En 1994, elle sort Impressions, compilation monstre vendue à 3 millions d’exemplaires. Et en 2020, elle décroche un numéro 1 à 65 ans. Un petit record tranquille. Entre-temps, elle a élevé une fille, géré un hôtel, et continué à bosser avec Yamashita. Un duo discret, mais redoutable.
Mariya & Tatsuro : le tandem au fond du mix
Derrière chaque grand disque de Mariya, il y a ce duo d’artisans. Elle écrit, il arrange. Elle chante, il contre-chante. Le résultat ? Des chansons légères mais solides.
Dans Plastic Love, tout est à sa place. La basse ondule, les cuivres respirent, la voix glisse. On ne sait plus si c’est du funk, de la soul ou du jazz soft, mais on sait que c’est bon. Et c’est tout ce qui compte.
Tokyo by night
Écouter Plastic Love, c’est s’inventer une vie de nuit, à moitié romancée. On se voit soudain marcher sur une avenue japonaise en 1984, costume blanc cassé, Walkman à la main. Le synthé pulse, la ville brille, et quelque part entre deux cocktails et une rupture, le cœur hésite.
C’est ça, le tour de force de la chanson : faire croire qu’on a vécu quelque chose qu’on ne connaît pas. Rendre universel un vague chagrin bien stylé.
Pourquoi elle est dans mon top 5
Je l’ai découverte en 2021, comme tout le monde, un peu par hasard.
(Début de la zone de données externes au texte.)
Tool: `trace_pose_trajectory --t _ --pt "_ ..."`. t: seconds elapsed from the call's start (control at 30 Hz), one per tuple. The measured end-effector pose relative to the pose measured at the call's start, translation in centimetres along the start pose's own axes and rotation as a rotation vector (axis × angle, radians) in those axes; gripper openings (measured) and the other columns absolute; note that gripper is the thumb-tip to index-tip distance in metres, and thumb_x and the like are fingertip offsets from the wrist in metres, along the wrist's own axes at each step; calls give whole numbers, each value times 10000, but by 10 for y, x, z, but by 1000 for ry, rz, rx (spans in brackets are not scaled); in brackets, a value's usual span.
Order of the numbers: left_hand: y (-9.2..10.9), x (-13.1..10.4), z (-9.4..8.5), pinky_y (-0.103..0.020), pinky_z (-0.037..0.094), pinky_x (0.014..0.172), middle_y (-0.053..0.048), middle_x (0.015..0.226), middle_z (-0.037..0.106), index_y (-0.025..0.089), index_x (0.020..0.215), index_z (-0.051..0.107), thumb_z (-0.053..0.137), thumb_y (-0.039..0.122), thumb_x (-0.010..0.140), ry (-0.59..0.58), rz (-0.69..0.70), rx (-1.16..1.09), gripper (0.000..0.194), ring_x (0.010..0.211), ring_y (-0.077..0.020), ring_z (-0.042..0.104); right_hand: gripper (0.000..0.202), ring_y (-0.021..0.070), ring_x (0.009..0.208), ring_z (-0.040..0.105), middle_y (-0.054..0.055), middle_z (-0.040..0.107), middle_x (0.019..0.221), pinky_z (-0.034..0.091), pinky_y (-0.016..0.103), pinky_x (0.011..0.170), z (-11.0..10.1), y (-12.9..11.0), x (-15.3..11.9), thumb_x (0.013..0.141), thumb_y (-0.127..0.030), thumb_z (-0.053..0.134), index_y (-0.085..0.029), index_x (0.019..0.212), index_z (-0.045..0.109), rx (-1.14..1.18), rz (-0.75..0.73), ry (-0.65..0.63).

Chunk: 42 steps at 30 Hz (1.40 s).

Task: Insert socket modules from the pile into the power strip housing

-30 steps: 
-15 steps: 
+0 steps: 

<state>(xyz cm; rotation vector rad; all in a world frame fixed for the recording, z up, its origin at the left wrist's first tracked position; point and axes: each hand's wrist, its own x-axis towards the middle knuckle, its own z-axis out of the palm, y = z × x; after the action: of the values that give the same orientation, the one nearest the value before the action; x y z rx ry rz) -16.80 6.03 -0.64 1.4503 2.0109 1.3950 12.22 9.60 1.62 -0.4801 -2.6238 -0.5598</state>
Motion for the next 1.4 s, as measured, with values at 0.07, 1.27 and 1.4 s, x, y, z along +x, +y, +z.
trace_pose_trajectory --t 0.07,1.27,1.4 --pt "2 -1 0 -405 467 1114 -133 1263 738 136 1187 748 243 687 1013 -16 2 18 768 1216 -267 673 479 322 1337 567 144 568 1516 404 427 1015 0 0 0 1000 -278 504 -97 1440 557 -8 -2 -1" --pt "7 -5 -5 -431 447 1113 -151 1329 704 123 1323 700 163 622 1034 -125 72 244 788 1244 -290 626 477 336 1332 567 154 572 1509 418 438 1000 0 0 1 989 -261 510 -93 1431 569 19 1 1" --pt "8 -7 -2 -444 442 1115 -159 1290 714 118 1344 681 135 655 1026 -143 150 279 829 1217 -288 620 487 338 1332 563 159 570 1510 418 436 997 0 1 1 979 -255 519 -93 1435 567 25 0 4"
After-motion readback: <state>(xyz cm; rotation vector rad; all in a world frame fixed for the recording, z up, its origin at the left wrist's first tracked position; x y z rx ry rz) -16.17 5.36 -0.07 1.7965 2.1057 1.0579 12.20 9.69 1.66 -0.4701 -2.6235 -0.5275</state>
Le genre de morceau qui ne vieillit pas, qui garde un goût unique. Depuis, je l’écoute régulièrement.
Plastic Love, c’est une mélodie qui s’infiltre, une voix qu’on croit distante et qui finalement touche juste. C’est peut-être ça, la vraie city pop : le mélange improbable de la technique, du groove précis et du cœur.
Alors pour ceux qui n’ont pas encore cédé, ce n’est pas grave : cette chanson vous attend. Elle continue de tourner, là, quelque part, prête à vous happer quand vous serez d’humeur. Avec son sourire en coin. Et sa basse bien ronde.